Maintenance Planner/Scheduler
Company: FUJIFILM Diosynth Biotechnologies
Location: College Station
Posted on: May 12, 2022
Job Description:
The Maintenance Planner/Scheduler under the supervision of the
Facilities Support Supervisor is responsible for the planning,
scheduling and performance of the maintenance program including the
oversight of the Computerized Calibration & Maintenance Management
System (CCMS/CMMS) in support of multiple manufacturing facilities
such as the National Center for Therapeutic Manufacturing (NCTM),
the Texas Biological Facility (TBF) and the Flexible Biological
Facility (FBF) on behalf of Fujifilm Diosynth Biotechnology Texas
(FDBT). Primary responsibilities include managing the daily
maintenance operations such as screening of incoming work orders,
identification of job requirements, procurement of equipment and
specialized tools, scheduling of maintenance staff, parts inventory
control and monitoring of maintenance tasks performance. This
position will interact with other maintenance and technical trades,
such as manufacturing operators, engineers, calibrations
technicians, validation, quality and external suppliers in order to
provide a high level of excellence over the maintenance operational
activities of FDBT. External US Essential Functions:
- Responsible of taking a leadership role in the day to day
activities of the Maintenance Operations (Planning, Scheduling,
MRO).
- Responsible for the planning, scheduling and performance of the
maintenance program.
- Responsible for the oversight of BlueMountain Regulatory Asset
Manager (CCMS/CMMS) across multiple facilities.
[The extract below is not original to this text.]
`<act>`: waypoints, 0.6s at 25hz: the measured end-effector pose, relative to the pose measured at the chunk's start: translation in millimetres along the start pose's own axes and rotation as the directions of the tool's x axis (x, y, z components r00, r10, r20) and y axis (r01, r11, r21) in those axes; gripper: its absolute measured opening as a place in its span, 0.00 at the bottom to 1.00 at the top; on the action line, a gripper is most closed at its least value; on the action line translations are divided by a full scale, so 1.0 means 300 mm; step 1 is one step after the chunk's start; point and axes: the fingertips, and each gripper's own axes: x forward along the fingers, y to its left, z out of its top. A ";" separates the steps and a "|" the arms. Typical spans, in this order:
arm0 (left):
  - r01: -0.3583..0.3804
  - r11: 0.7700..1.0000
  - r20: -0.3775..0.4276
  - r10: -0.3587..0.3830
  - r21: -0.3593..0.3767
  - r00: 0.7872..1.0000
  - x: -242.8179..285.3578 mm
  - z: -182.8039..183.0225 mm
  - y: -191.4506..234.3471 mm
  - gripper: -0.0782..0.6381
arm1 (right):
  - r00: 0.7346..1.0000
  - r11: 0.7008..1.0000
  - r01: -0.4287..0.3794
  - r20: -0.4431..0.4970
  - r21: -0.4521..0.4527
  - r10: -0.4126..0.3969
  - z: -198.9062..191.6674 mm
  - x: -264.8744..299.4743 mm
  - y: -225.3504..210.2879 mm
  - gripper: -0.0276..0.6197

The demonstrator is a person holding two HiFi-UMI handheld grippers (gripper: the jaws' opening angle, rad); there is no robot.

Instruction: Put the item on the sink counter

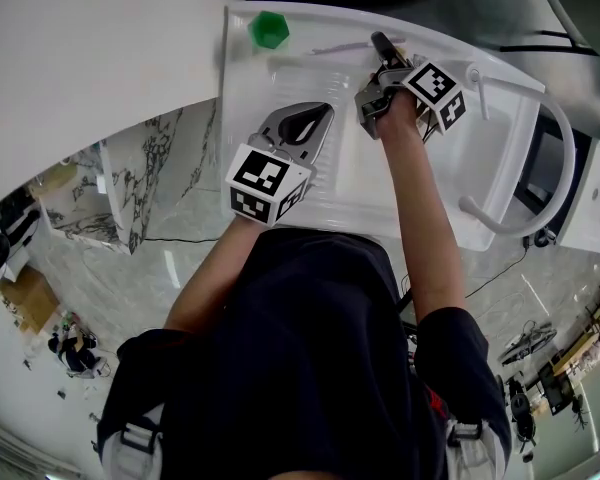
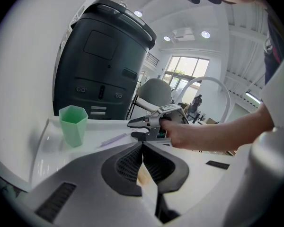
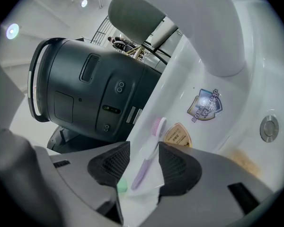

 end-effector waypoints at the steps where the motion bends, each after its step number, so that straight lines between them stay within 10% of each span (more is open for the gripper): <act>1: 0.000 1.000 0.001 0.000 0.000 1.000 -0.001 0.001 0.000 0.13 | 1.000 1.000 0.002 0.000 0.002 -0.002 0.001 0.000 0.001 0.32; 15: 0.001 1.000 0.013 -0.001 0.006 1.000 -0.015 0.005 -0.010 0.13 | 1.000 1.000 0.011 -0.011 0.005 -0.011 -0.005 -0.015 -0.005 0.33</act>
- Responsible to conduct field walk downs to identify and
document job requirements.
- Responsible to make available permits and safety procedures
required for the job execution.
- Procurement of equipment and specialized tools required to
perform the work.
- Responsible to evaluate the need for replacement parts required
to perform the work.
- Estimate required hours on work order tasks, total work order
duration and skills required to perform the task.
- Responsible to work in conjunction with maintenance supervisors
the schedule of staff for the execution of maintenance
activities.
- Responsible to maintain equipment bill of materials to cover
planned maintenance activities.
- Communicate with technical trades regarding ideas and
procedures that would make future jobs more efficient.
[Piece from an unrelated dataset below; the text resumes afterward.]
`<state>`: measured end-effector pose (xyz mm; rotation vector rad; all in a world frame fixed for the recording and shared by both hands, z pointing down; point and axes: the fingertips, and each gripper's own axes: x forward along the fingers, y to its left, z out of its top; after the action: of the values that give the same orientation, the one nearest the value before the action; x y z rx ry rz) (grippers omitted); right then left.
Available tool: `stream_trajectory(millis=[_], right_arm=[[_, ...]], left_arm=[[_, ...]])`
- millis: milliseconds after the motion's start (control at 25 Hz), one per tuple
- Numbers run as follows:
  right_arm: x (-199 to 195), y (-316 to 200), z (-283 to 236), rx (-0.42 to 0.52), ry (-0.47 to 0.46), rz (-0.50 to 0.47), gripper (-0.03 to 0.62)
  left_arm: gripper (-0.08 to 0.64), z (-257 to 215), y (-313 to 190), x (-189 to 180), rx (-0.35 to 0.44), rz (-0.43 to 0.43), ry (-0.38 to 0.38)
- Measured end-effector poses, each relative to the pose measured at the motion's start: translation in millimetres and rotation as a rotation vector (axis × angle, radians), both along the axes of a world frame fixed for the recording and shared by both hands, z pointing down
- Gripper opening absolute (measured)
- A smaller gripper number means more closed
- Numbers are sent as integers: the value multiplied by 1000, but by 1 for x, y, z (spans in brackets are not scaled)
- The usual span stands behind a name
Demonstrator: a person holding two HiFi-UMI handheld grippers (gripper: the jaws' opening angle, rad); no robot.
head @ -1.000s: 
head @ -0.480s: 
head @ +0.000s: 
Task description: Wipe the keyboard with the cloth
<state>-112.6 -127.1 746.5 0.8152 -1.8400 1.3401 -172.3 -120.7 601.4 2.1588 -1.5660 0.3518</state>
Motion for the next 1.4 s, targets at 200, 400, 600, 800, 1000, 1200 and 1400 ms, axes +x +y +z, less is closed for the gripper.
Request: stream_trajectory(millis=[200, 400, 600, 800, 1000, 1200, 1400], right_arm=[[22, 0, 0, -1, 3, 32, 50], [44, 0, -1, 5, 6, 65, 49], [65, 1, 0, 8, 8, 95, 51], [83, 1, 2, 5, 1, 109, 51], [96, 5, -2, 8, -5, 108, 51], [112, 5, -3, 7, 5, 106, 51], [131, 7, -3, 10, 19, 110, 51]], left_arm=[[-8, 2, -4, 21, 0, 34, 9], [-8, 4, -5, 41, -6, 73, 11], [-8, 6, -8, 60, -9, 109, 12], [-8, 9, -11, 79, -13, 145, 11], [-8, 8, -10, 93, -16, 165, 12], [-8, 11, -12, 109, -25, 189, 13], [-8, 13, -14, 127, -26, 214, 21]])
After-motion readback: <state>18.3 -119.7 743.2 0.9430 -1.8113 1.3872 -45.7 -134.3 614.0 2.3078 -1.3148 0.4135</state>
- Meet with internal customers in order to plan and schedule
calibration and maintenance activities for their instrumentation
and equipment across multiple facilities.
- Maintain work load balance across the Metrology and Maintenance
Departments and monitors department labor utilization.
- Support other team members and system users on issues
pertaining to the CCMS/CMMS system.
- Work directly with Manufacturing, Validation, Quality
Assurance, Metrology, Maintenance, Facilities, and Quality Control
in order to support their individual department needs.
- Responsible for developing, writing, editing and/or reviewing
SOPs for the maintenance operations.
- Monitor departmental KPIs in order ensure a high level of
efficiency.
- Be able to handle multiple priorities quickly and efficiently,
and delegate tasks to appropriate trades and skill levels.
- Demonstrate continuous personal pursuit to increasing job
knowledge, proficiency in technical understanding, and problem
solving abilities.
- Maintain a positive, professional, and customer oriented
attitude.
- All other duties as may be assigned.Required Skills &
Abilities:
- Knowledge of a wide variety of typical maintenance tasks,
including PM, spare parts, work order lifecycle and troubleshooting
systemic problems. General principles of engineering, operations
and the tools and equipment required to perform many of the daily
maintenance tasks.
- Strong knowledge of Computerized Calibration & Maintenance
Management Systems (CCMS/CMMS), preferably BlueMountain RAM.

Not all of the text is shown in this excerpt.